# SUPPLIED RECORDS
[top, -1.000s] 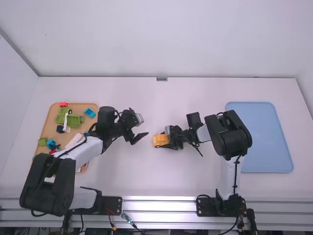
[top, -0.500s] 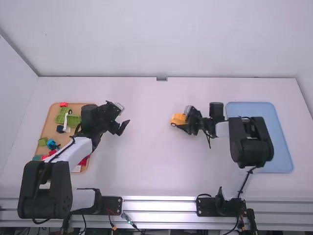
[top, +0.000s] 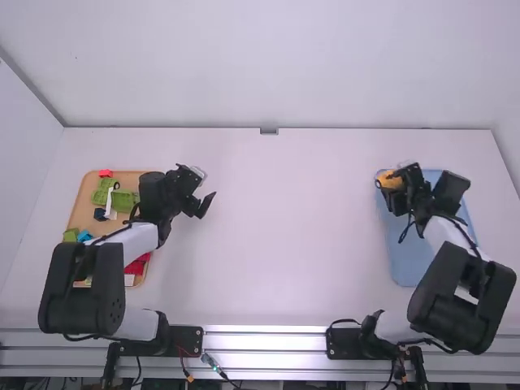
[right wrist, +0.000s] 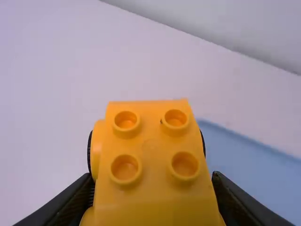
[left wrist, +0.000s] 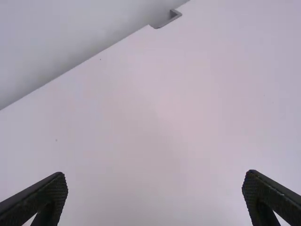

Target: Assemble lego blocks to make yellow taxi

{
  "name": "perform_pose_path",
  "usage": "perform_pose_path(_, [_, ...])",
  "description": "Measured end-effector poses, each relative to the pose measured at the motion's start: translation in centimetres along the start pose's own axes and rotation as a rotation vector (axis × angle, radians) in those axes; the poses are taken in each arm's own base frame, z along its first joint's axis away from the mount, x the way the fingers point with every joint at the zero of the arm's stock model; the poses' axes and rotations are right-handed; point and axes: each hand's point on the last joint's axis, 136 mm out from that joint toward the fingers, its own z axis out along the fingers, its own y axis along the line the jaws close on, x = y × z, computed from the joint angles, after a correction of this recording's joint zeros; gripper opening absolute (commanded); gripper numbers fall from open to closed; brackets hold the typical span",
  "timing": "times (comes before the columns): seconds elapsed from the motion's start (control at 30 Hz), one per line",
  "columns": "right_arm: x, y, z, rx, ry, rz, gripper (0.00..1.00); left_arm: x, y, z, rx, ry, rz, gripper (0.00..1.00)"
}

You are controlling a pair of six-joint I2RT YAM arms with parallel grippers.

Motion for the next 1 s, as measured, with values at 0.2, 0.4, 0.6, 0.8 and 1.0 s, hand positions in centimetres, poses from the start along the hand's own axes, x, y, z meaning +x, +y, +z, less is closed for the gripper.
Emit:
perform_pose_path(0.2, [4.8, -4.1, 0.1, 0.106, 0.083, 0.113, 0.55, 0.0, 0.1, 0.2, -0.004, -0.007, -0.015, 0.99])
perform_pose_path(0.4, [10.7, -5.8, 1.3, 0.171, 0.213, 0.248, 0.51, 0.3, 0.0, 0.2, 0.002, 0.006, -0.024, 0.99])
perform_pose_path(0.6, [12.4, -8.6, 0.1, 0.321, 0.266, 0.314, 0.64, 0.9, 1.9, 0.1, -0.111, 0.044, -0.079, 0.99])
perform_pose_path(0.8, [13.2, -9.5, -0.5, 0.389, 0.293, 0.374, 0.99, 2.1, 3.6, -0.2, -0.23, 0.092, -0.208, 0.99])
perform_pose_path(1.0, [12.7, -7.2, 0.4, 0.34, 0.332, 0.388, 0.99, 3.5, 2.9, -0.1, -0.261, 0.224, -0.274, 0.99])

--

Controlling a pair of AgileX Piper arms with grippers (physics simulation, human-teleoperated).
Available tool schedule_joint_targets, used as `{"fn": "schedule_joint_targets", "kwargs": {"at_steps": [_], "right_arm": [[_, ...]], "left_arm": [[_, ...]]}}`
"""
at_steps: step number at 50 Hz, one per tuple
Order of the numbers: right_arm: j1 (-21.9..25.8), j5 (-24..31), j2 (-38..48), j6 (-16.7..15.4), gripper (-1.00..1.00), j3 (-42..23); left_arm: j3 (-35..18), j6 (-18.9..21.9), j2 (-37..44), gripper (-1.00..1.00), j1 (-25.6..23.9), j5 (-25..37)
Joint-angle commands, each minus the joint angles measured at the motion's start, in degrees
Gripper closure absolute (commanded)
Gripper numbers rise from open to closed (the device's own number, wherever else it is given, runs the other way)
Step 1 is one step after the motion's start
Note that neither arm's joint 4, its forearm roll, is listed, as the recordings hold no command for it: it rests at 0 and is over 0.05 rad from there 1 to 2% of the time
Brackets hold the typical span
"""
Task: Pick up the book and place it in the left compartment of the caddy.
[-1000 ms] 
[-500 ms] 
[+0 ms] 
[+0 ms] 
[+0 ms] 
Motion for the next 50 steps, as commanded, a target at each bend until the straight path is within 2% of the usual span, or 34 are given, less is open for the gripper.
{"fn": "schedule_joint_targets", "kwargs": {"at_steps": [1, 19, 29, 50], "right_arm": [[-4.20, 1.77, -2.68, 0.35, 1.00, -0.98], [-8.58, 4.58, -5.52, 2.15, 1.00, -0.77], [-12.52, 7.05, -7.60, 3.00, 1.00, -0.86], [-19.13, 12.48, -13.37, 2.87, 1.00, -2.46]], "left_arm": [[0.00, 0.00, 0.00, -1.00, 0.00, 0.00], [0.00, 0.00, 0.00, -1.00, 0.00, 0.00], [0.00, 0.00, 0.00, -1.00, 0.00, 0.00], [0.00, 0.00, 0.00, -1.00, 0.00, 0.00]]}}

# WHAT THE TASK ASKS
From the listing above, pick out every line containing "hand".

# ANSWER
  "description": "Measured end-effector poses, each relative to the pose measured at the motion's start: translation in centimetres along the start pose's own axes and rotation as a rotation vector (axis × angle, radians) in those axes; the poses are taken in each arm's own base frame, z along its first joint's axis away from the mount, x the way the fingers point with every joint at the zero of the arm's stock model; the poses' axes and rotations are right-handed; point and axes: each hand's point on the last joint's axis, 136 mm out from that joint toward the fingers, its own z axis out along the fingers, its own y axis along the line the jaws close on, x = y × z, computed from the joint angles, after a correction of this recording's joint zeros; gripper opening absolute (commanded); gripper numbers fall from open to closed; brackets hold the typical span",
Motion for the next 1 s, as measured, with values at 0.2, 0.4, 0.6, 0.8 and 1.0 s, hand positions in centimetres, poses from the start along the hand's own axes, x, y, z meaning +x, +y, +z, less is closed for the gripper.

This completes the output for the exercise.